Measurements of Neutron Induced Surface and Bulk Defects in 4H Silicon Carbide

摘要

The effects of neutron irradiation was investigated in both n- and p- type 4H silicon carbide. Photoluminescence (PL), deep level transient spectroscopy (DLTS), and Hall effect measurements where used to observe optical and electrical characteristics and identify changes in basic material properties. The material was irradiated using an open pool research reactor. Highly doped n- and p-type materials (ND-NA (caret) 1.2E17 and NA-ND (caret) 1.5E18 cm-3 respectively) were chosen to aid in device fabrication.

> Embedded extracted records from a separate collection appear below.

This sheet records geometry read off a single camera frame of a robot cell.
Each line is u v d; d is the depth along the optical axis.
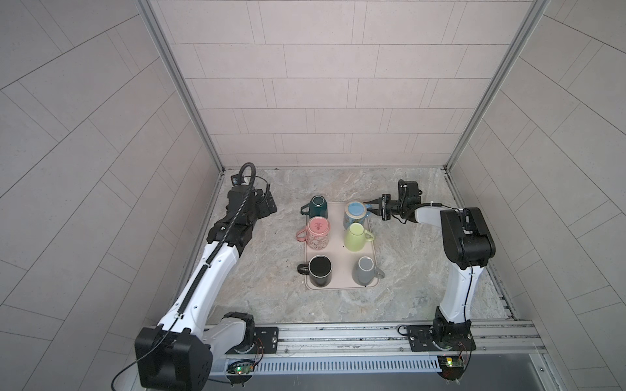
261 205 0.70
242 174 0.70
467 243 0.53
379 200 0.88
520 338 0.73
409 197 0.81
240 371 0.64
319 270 0.75
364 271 0.76
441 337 0.64
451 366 0.68
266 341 0.71
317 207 0.91
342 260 0.88
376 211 0.89
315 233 0.83
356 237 0.85
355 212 0.89
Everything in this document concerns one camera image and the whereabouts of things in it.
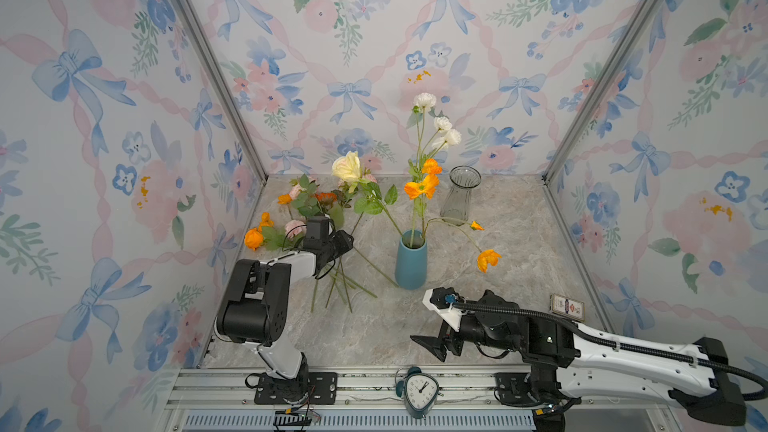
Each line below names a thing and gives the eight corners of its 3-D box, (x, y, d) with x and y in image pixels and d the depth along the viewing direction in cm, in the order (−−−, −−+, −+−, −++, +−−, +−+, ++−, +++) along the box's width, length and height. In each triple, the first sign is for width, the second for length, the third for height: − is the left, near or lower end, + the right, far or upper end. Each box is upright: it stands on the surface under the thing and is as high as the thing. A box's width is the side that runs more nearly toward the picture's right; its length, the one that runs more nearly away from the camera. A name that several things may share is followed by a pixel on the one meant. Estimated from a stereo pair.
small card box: (549, 311, 89) (553, 308, 87) (549, 295, 92) (552, 292, 90) (581, 321, 87) (585, 318, 85) (580, 304, 90) (584, 301, 88)
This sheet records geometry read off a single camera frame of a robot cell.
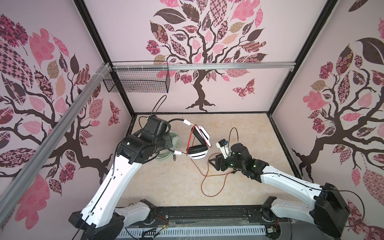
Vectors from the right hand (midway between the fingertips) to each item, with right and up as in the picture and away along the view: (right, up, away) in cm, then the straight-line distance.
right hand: (213, 157), depth 79 cm
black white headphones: (-9, +6, -18) cm, 21 cm away
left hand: (-23, +10, -12) cm, 28 cm away
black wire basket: (-57, +55, +43) cm, 90 cm away

The material demonstrated no measurable effect to 1 MeV neutrons at fluences of up to 1E14 n/ cm2 and devices were unable to be constructed when exposed to fluences greater then 1E16 n/cm2. The effective suppression of the near bandgap zero phonon PL luminescence lines was shown as a function of increasing neutron fluence, and attributed to the dislocation of neutral nitrogen donors. Deep level defects sites also developed and where shown to increase in density with increased neutron fluence. Hall measurements generally agreed with theoretical expectations but failed to yield conclusive results. Capacitance rollover was observed near 510 K beginning with fluences of around 5E15 n/cm2. Irradiated devices also showed unexpectedly permanent degradation after hour-long exposure to temperatures exceeding 600K during DLTS measurements.